→ **TASK GOAL**:
All that should be output is the block of lines below from the line with "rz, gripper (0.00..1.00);" to the line with "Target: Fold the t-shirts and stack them", both included, exactly as written.

Dataset excerpts:
*** Begin section ***

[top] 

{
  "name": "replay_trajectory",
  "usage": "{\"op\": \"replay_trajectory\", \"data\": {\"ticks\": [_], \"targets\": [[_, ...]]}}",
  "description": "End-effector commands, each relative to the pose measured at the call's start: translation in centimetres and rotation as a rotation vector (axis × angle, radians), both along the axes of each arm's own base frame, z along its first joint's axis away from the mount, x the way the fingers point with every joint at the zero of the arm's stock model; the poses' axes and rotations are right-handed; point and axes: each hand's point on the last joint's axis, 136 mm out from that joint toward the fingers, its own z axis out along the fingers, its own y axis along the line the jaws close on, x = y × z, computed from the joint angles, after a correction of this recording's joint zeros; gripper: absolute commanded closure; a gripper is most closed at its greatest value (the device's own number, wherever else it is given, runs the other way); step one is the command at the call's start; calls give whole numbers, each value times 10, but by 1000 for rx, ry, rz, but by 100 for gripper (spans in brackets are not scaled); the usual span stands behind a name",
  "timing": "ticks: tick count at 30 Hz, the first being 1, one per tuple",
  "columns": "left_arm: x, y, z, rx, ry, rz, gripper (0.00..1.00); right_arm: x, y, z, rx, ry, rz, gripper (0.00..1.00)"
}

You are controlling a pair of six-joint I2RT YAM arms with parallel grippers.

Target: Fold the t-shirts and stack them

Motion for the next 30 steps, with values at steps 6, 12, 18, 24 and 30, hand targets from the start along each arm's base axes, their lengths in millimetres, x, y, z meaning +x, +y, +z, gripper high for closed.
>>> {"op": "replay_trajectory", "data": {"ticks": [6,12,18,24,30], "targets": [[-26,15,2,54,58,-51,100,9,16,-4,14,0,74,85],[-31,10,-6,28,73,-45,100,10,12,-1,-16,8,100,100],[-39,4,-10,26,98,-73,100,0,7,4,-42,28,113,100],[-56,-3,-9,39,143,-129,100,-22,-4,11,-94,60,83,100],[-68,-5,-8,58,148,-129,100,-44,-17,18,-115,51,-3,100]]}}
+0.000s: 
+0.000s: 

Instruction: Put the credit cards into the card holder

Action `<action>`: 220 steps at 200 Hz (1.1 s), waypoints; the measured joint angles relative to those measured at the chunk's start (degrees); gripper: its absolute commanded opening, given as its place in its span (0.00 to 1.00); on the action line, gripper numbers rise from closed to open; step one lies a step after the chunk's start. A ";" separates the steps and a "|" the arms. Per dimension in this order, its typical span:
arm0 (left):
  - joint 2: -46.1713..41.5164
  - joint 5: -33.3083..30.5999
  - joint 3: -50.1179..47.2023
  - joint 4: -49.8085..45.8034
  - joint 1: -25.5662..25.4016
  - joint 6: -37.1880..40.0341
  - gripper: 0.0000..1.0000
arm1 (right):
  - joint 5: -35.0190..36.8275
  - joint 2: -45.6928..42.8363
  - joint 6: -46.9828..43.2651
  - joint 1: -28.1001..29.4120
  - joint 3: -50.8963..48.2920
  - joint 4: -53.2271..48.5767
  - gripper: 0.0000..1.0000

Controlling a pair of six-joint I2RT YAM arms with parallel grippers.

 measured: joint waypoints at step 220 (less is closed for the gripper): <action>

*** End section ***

→ **WRITTEN SOLUTION**:
  "columns": "left_arm: x, y, z, rx, ry, rz, gripper (0.00..1.00); right_arm: x, y, z, rx, ry, rz, gripper (0.00..1.00)"
}

You are controlling a pair of six-joint I2RT YAM arms with parallel grippers.

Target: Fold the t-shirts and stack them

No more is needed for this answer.